Was hat der Liebste geschrieben?
Das Obergeschoss ist wieder geöffnet – mit Jan Vermeer als Gast
München Zu den vielen, vielen meisterhaft gemalten Gründen, die Alte Pinakothek München zu besuchen und zu studieren, kommen von heute an zwei weitere hinzu: Nach viereinhalbjähriger energetischer Sanierung (Isolierglas!) sind wieder alle Säle im Obergeschoss geöffnet mit ihren Ikonen von Roger van der Weyden über Dürer, da Vinci, Rubens und Rembrandt bis hin zur lesenden Madame Pompadour von Boucher.
Nun schafft auch viel mehr Tageslicht als bisher eine neue natürliche Beleuchtung der Kunstgeschichte vom Mittelalter bis ins 18. Jahrhundert, das aber im Falle direkter, also schädigender Sonneneinstrahlung durch Lamellen wieder gedämpft wird.
Der zweite Grund: Eines der nur gut 30 überlieferten Gemälde Jan Vermeers ist anlässlich der Wiedereröffnung für drei Monate zu Besuch in München, „Die Briefleserin in Blau“, um 1663. Das Rijksmuseum Amsterdam hat ihr Gastierurlaub gegeben, und nun studiert die junge Dame im Profil und in schillernder, Lapislazuli-farbener Jacke ihre Post eben an der Isar (ein Liebesbrief an die eventuell Schwangere?). Das Ganze: ein konzentrierter, stiller, fast indiskret-heimlicher Meisterblick mit kennzeichnenden Vermeer-Kompositionselementen.

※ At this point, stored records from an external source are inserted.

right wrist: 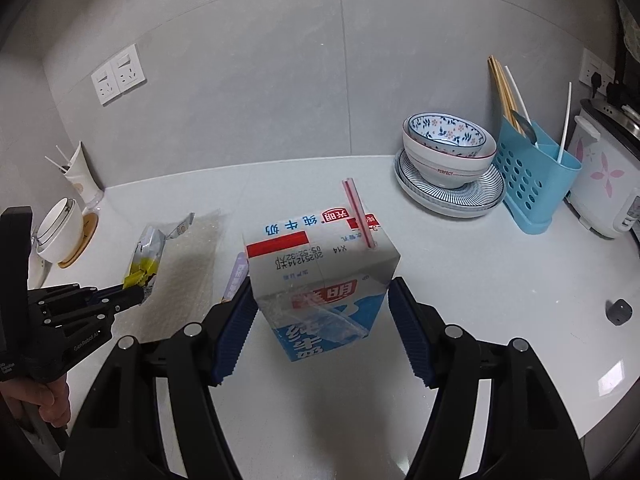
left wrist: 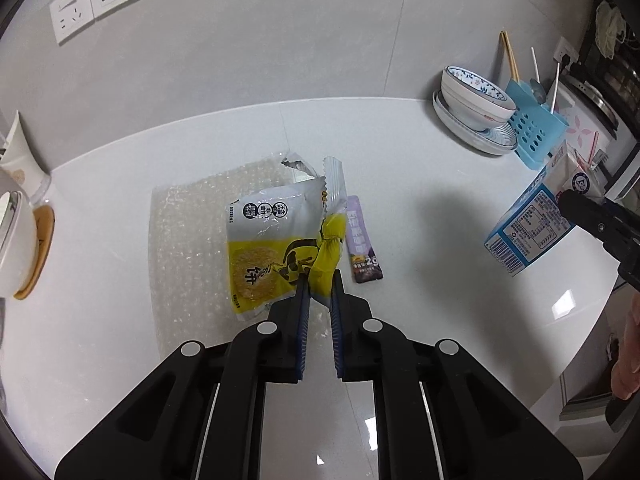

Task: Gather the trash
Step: 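Lift the yellow snack bag and milk carton off the counter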

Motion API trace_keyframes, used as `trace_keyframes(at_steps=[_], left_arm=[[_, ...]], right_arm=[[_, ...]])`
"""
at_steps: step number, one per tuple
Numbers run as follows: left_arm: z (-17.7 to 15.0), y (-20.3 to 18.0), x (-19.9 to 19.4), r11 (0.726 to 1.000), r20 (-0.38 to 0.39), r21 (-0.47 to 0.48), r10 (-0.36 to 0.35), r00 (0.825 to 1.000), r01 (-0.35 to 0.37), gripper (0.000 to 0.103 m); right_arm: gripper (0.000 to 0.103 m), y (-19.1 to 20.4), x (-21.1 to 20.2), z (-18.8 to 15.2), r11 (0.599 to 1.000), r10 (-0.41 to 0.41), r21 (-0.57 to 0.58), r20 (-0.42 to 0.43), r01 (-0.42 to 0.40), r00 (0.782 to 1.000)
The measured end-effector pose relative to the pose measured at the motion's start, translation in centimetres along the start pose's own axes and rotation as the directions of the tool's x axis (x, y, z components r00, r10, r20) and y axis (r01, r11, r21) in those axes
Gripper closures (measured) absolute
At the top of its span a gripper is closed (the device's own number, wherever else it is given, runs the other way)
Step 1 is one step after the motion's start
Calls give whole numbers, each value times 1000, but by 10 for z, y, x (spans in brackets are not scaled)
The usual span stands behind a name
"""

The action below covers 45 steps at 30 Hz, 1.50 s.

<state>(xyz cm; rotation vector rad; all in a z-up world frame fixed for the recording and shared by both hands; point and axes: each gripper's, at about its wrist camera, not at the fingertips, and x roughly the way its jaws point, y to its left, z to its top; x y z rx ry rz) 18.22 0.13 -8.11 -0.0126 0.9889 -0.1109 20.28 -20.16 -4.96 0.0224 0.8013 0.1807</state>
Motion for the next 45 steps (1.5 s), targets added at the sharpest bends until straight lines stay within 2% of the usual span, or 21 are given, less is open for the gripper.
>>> trace_keyframes(at_steps=[20,45], left_arm=[[-33,-23,-55,999,32,-44,2,999,0,94],[-98,-52,-116,996,61,-88,-6,998,12,94]], right_arm=[[39,11,-55,-36,997,75,-30,9,-75,997],[39,17,-117,-92,989,129,-74,12,-128,992]])
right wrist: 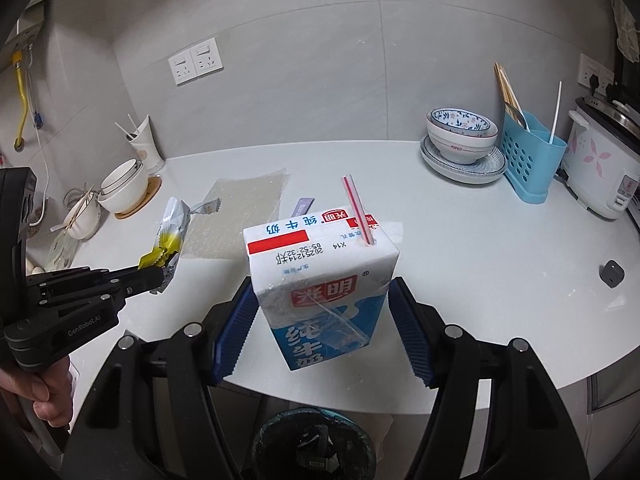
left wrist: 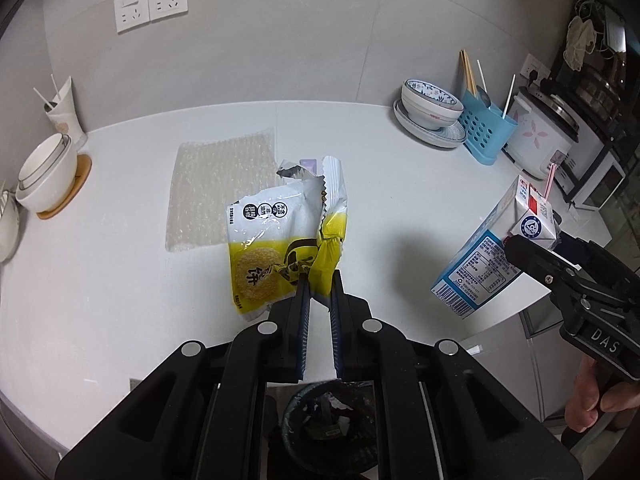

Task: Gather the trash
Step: 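Lift the yellow snack bag and milk carton off the counter, then carry the snack bag and milk carton down over the trash bin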

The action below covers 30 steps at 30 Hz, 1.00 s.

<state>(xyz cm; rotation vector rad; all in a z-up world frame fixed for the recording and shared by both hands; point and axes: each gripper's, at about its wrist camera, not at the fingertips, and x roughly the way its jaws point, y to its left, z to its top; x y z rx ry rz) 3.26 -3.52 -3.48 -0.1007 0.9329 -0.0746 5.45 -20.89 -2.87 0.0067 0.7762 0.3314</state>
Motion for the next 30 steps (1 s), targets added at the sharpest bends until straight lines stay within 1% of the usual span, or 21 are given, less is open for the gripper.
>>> trace_keyframes(at_steps=[8,17,30], left_arm=[[-25,-7,-18,1000,10,-11,-6,1000,7,94],[-55,-6,-35,998,0,-54,-33,999,33,94],[-118,-9,-31,996,-70,-78,-49,996,43,94]], right_arm=[[39,4,-17,-24,1000,12,-7,-14,-12,1000],[39,10,-32,-55,999,32,-21,-38,-33,999],[39,7,-28,-120,999,30,-10,-134,-31,991]])
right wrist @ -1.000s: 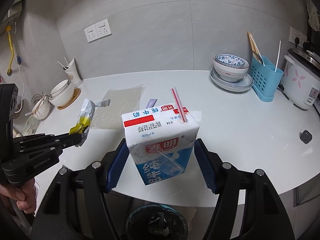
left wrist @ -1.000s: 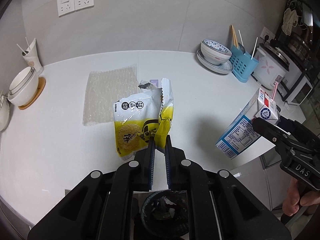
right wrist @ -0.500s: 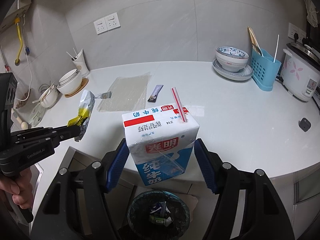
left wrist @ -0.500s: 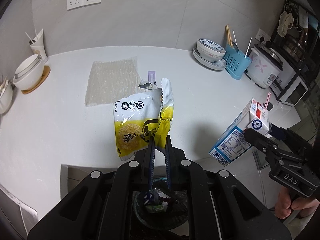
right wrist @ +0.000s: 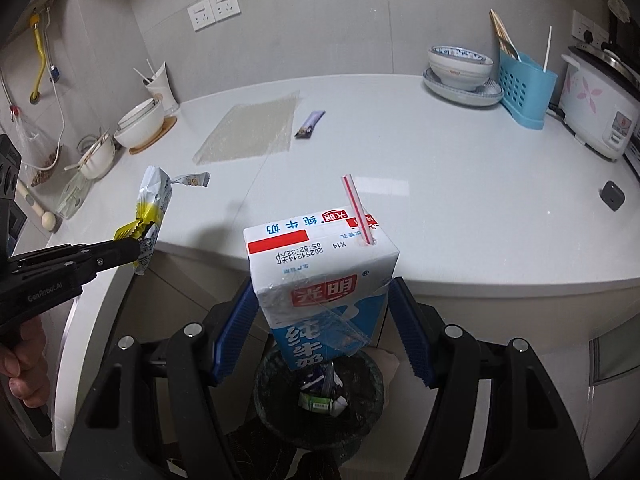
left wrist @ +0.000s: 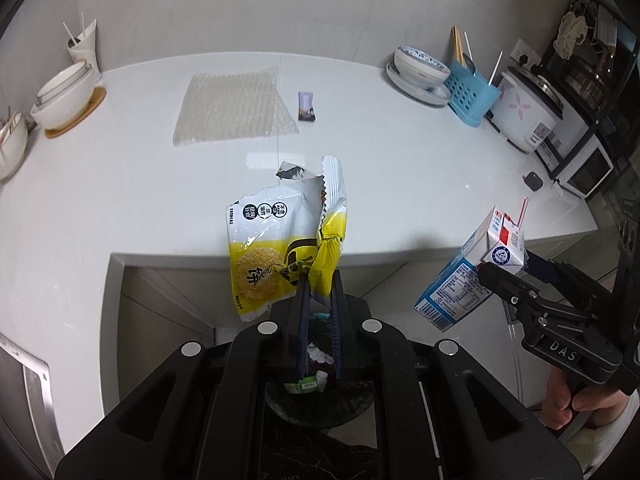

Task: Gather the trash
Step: 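Carry the snack bag and milk carton down over the trash bin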

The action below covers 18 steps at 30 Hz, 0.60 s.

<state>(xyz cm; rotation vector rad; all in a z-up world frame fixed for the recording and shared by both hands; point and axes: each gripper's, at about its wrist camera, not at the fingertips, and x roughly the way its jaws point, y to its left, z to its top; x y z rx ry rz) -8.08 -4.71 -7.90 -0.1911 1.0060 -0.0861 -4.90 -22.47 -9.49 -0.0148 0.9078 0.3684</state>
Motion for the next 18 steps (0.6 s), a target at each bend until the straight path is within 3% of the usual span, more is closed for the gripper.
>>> trace_keyframes(at_steps=[18], left_arm=[[-80,1,57,999,-157,17,-31,987,34,94]], right_arm=[[39,2,47,-68,1000,-2,-31,-130,-2,991]])
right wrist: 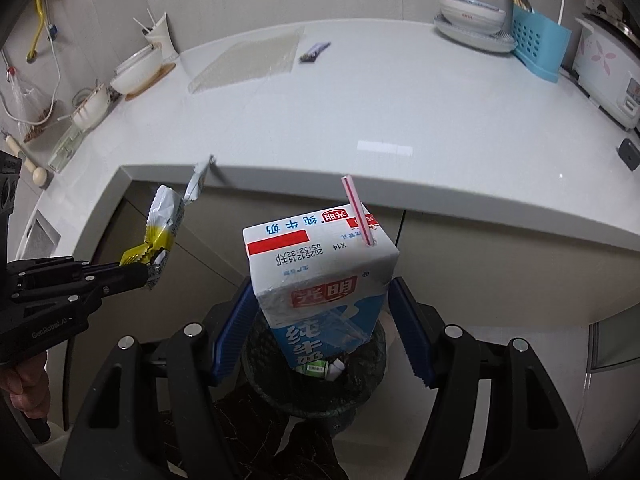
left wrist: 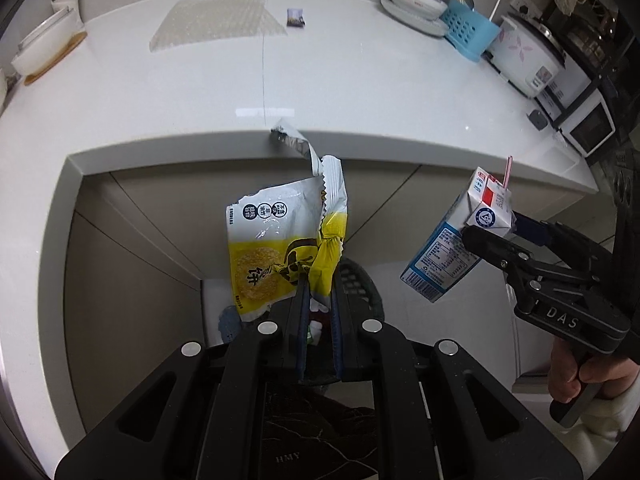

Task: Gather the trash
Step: 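Carry the snack bag and milk carton down over the trash bin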

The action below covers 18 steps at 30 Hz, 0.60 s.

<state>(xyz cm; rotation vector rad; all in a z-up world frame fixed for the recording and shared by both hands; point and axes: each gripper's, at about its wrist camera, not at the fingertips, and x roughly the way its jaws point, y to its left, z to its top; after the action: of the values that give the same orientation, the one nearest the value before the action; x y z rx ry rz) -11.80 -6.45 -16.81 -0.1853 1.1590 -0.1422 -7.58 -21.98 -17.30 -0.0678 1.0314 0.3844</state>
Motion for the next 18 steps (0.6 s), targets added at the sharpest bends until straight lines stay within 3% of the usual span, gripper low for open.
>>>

Wie so oft fällt bei dem 1632 in Delft geborenen und dort 1675 auch verstorbenen Künstler des Goldenen Zeitalters das Licht von links in den Raum, wo ein Tisch mit Stuhl zum Fenster gerückt ist und ein schwerer Stoff oder Teppich den Betrachter vom Motiv trennt. Auch die Landkarte im Hintergrund an der Wand ist alles andere als singulär bei Vermeer – im konkreten Fall zeigt sie die Niederlande. Auf dem Tisch vor der vertieft Lesenden, die möglicherweise Vermeers Frau ist: leuchtende Perlen, ein Tüchlein und ein Kästchen. Mit den Abmessungen von 46 mal 39 Zentimetern ist das Gemälde fast eine Miniatur – eine großartige. Bis 30. September liest die Dame mit hochgestecktem Haar in München.